§ Work to complete: Each line in the material below, starting at the one that contains "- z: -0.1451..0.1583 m" and ending at the one that contains "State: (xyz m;", should be repeated exactly; the pictures should not.

§ Exercise data:
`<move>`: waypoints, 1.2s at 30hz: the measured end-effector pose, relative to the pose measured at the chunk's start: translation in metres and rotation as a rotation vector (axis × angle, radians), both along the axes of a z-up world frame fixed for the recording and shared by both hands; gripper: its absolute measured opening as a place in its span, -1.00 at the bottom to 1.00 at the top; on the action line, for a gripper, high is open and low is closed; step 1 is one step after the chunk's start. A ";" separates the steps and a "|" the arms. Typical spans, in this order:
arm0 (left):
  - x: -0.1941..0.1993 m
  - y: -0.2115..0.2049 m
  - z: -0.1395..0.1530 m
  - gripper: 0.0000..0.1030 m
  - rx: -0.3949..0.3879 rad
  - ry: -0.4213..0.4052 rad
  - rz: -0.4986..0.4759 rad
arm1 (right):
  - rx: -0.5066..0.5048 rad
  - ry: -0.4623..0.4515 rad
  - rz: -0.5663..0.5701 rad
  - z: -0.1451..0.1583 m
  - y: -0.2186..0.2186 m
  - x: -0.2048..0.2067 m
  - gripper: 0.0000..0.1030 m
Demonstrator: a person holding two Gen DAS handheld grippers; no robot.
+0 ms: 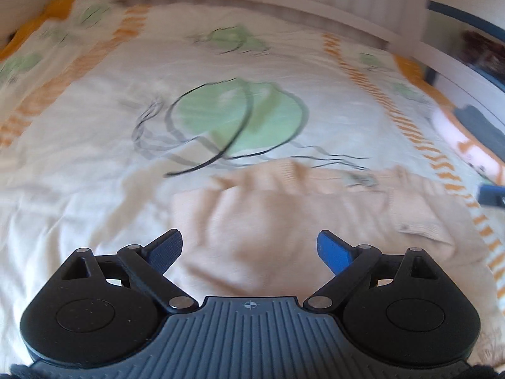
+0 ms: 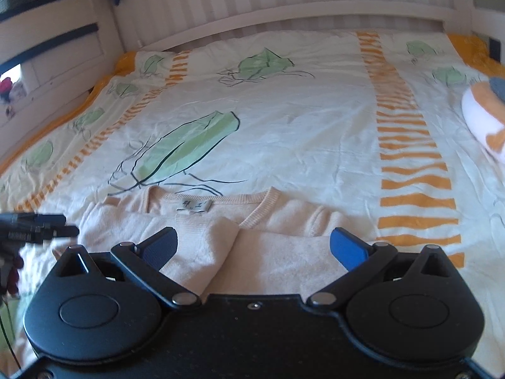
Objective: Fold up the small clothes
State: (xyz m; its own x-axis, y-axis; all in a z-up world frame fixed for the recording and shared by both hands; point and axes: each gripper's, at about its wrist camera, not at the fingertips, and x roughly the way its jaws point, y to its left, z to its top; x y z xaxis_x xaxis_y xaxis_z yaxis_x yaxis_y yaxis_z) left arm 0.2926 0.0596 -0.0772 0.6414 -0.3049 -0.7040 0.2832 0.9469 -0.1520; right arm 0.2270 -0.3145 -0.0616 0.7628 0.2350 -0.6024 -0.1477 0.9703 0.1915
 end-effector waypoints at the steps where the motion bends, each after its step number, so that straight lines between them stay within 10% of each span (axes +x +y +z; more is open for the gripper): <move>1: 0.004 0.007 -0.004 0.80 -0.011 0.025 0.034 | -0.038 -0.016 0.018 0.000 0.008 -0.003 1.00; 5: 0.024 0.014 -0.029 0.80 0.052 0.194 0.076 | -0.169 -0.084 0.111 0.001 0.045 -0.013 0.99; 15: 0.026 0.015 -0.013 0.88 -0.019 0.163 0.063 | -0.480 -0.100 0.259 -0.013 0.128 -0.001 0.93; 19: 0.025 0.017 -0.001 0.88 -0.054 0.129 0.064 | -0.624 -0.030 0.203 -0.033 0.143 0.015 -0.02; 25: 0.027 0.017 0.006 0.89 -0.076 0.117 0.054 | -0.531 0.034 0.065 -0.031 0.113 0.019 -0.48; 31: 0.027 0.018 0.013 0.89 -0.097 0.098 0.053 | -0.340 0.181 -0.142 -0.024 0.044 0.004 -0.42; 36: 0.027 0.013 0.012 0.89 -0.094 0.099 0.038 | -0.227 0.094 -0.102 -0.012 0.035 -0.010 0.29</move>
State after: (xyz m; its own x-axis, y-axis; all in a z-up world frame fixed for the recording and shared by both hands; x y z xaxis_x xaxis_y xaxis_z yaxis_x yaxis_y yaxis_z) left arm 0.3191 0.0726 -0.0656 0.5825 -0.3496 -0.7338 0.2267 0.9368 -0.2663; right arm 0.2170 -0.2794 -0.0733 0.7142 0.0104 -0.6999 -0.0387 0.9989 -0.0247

§ Output for this exercise:
  - z: -0.1451..0.1583 m
  - y: -0.2186..0.2186 m
  - x: -0.2048..0.2067 m
  - gripper: 0.0000..0.1030 m
Demonstrator: a person holding two Gen DAS handheld grippers; no robot.
+0 ms: 
+0 ms: 
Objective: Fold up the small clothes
State: (xyz m; its own x-axis, y-axis; all in a z-up world frame fixed for the recording and shared by both hands; point and axes: each gripper's, at about its wrist camera, not at the fingertips, and x roughly the way its jaws point, y to its left, z to its top; x y z xaxis_x xaxis_y xaxis_z yaxis_x yaxis_y yaxis_z) left arm 0.2926 0.0596 -0.0772 0.6414 -0.3049 -0.7040 0.2832 0.9469 -0.1520; right arm 0.2270 -0.3145 -0.0616 0.7628 0.2350 -0.6024 -0.1477 0.9703 0.1915

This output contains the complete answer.